* [Task to carry out]
In how many lines of the entries below does "camera" appear? Give only the number.

[Supplied material]

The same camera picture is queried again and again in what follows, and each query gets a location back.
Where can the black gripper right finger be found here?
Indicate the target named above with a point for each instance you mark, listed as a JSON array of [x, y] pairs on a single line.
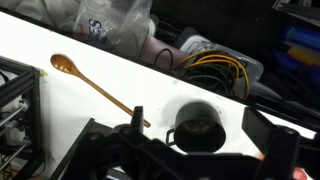
[[280, 146]]

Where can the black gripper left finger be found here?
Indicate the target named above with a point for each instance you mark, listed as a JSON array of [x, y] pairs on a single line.
[[136, 126]]

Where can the wooden spoon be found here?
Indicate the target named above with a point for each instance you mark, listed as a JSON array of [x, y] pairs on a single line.
[[100, 90]]

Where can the pink soft object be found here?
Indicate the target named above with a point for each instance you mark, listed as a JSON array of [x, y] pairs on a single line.
[[153, 50]]

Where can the clear plastic bag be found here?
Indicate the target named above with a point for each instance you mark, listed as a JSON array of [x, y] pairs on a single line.
[[113, 26]]

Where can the black metal frame machine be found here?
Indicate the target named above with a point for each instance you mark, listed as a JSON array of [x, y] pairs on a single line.
[[31, 100]]

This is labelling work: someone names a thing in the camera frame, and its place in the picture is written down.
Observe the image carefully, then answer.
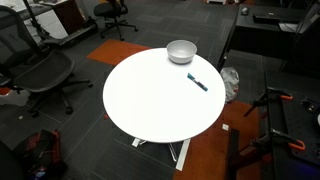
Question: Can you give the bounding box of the teal marker pen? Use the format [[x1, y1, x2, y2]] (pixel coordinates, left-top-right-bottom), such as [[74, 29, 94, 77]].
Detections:
[[186, 72, 209, 92]]

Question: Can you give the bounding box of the grey bowl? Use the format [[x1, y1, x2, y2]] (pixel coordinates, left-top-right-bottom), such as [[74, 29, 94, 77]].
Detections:
[[166, 39, 198, 65]]

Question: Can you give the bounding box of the white table base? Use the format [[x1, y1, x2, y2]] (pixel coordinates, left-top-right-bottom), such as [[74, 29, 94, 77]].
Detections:
[[131, 137, 192, 172]]

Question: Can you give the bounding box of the white plastic bag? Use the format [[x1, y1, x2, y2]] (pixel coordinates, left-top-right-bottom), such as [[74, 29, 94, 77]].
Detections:
[[219, 66, 241, 104]]

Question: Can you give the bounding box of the black padded office chair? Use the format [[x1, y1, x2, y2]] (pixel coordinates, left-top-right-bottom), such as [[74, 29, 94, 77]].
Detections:
[[93, 0, 140, 42]]

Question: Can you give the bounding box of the black electric scooter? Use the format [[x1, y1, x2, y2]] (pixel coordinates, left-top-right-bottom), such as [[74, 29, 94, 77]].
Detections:
[[22, 0, 100, 48]]

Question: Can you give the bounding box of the black desk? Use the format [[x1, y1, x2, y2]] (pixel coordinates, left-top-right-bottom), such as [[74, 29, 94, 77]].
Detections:
[[217, 3, 320, 74]]

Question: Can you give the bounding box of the brown wooden cabinet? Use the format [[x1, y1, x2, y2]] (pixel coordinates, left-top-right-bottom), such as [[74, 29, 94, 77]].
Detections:
[[39, 0, 85, 35]]

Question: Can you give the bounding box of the black mesh office chair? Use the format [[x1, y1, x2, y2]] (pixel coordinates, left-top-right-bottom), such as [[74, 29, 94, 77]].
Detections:
[[0, 4, 94, 118]]

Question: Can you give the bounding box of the black keyboard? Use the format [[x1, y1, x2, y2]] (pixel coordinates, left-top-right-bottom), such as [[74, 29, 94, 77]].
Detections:
[[252, 12, 281, 25]]

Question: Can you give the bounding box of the white cabinet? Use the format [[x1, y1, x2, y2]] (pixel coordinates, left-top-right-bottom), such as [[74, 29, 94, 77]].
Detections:
[[16, 8, 70, 41]]

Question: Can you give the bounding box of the red black backpack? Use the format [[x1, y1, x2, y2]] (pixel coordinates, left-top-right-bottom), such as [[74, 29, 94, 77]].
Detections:
[[14, 128, 68, 180]]

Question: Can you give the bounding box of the black perforated mounting board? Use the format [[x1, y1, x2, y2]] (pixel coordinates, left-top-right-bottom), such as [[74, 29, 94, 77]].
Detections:
[[264, 71, 320, 180]]

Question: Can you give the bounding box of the white plastic floor object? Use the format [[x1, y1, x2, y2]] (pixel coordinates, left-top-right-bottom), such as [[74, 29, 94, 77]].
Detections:
[[0, 87, 32, 108]]

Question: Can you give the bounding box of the black support post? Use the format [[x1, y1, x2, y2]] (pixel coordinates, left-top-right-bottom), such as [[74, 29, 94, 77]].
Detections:
[[225, 128, 242, 180]]

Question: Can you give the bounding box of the orange handled black clamp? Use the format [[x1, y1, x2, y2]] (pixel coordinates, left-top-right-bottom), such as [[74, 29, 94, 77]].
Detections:
[[249, 128, 307, 155], [242, 86, 294, 118]]

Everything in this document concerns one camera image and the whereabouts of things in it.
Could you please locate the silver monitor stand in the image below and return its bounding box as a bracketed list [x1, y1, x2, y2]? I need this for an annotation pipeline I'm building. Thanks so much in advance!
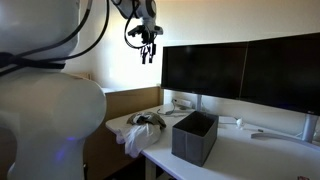
[195, 94, 204, 112]
[250, 113, 320, 151]

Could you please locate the white power strip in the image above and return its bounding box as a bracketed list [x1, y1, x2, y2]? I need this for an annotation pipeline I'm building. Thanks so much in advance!
[171, 97, 194, 110]

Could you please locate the black strap on arm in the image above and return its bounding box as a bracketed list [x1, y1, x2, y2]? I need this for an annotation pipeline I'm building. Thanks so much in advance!
[0, 51, 66, 78]

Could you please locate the wooden board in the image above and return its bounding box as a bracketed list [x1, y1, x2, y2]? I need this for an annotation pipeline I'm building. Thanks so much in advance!
[68, 72, 93, 81]

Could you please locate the black desk cable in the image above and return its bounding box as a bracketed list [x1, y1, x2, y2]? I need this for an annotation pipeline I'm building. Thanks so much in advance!
[156, 103, 188, 117]

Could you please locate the white desk leg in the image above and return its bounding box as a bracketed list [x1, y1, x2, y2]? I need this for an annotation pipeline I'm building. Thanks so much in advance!
[144, 156, 158, 180]

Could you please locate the olive patterned clothing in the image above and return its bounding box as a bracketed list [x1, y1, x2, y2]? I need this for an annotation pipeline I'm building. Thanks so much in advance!
[126, 111, 167, 131]

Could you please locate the grey fabric box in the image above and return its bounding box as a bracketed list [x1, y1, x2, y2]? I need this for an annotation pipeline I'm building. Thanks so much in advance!
[171, 110, 220, 168]

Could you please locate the small white object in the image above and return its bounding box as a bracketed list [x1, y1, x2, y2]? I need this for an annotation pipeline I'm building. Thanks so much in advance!
[235, 117, 246, 131]

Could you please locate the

[/Supplied material]

* [Answer section]
3